* **PROBLEM DESCRIPTION**:
Pull out every line from the line containing "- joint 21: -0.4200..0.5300" through the end of the material, both ends included, and reproduce it exactly. Keep pictures out.

* **DATA**:
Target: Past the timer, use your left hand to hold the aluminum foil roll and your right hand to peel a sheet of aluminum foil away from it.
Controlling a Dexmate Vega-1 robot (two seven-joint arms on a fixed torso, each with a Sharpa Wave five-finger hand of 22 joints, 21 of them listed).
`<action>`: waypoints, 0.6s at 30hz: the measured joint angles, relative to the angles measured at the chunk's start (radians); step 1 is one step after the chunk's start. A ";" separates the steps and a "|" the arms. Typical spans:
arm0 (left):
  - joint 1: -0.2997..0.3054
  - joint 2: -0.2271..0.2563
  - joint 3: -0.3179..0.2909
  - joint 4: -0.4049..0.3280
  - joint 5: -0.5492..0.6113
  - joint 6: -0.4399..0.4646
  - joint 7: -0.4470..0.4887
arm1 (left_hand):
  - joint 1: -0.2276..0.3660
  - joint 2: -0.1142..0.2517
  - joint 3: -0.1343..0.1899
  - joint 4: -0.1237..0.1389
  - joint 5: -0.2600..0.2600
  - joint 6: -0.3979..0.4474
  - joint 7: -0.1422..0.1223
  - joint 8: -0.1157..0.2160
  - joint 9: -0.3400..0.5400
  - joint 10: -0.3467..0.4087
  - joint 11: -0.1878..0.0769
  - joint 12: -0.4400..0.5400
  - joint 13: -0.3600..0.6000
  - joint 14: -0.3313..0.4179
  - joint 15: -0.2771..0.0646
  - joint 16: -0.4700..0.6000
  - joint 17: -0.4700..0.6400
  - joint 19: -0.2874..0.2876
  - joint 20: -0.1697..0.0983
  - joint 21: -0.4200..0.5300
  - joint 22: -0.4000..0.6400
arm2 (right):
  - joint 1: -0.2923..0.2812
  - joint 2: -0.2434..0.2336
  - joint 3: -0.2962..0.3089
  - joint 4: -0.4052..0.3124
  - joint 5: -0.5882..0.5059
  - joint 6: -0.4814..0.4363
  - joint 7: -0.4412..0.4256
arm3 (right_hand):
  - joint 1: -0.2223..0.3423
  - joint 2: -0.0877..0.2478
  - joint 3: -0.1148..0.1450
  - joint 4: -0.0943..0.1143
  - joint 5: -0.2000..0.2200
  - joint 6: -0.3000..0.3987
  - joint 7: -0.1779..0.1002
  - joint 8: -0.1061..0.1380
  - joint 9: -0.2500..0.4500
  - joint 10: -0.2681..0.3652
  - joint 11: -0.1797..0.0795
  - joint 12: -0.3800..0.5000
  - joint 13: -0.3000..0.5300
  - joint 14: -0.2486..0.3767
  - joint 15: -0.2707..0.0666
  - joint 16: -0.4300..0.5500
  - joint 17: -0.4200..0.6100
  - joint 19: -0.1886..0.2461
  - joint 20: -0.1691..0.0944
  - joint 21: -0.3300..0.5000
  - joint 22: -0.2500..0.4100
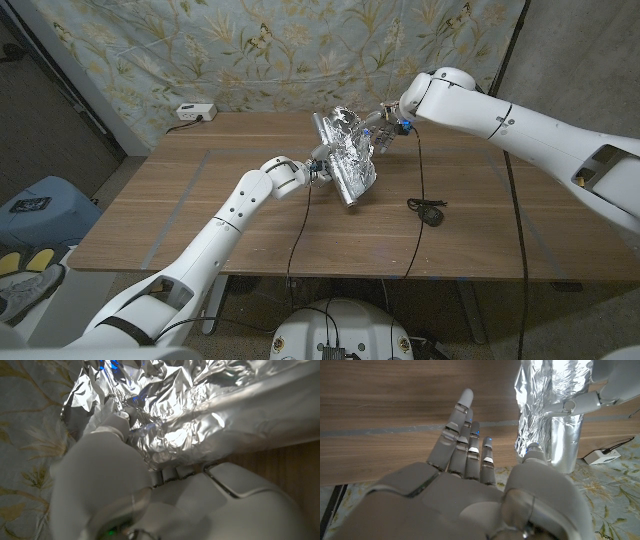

* **ANSWER SECTION**:
  - joint 21: -0.4200..0.5300
  - joint 22: -0.4000..0.6400
arm2 (right):
  - joint 1: -0.2923..0.2812
  - joint 2: -0.2434..0.2336
  - joint 3: -0.2962..0.3089
  - joint 4: -0.4052..0.3124
  - joint 5: -0.5882..0.5059
  - joint 6: -0.4814..0.4363
  - joint 7: -0.4412..0.4256
arm3 (right_hand):
  - joint 1: -0.2223..0.3423
  - joint 2: -0.0877..0.2478
  - joint 3: -0.1148..0.1450
  - joint 4: -0.0943..0.1143
  - joint 5: -0.2000..0.2200
  - joint 6: -0.3000..0.3987
  - joint 7: -0.1779..0.1002
  - joint 8: -0.1061..0.1380
  - joint 9: -0.2500..0.4500
  - joint 10: -0.2681..0.3652
  - joint 11: -0.1797..0.0795
  - joint 12: -0.3800..0.5000
  - joint 13: -0.3000..0.5300
  - joint 14: -0.2486..0.3767
  - joint 15: -0.2707..0.0666
  - joint 16: -0.4300..0.5500
  - joint 17: -0.4200..0.6100
  - joint 19: -0.1886..0.2461
  - joint 20: -0.1691..0.0944
  - joint 21: -0.3300..0.5000
  - joint 22: -0.2500..0.4100

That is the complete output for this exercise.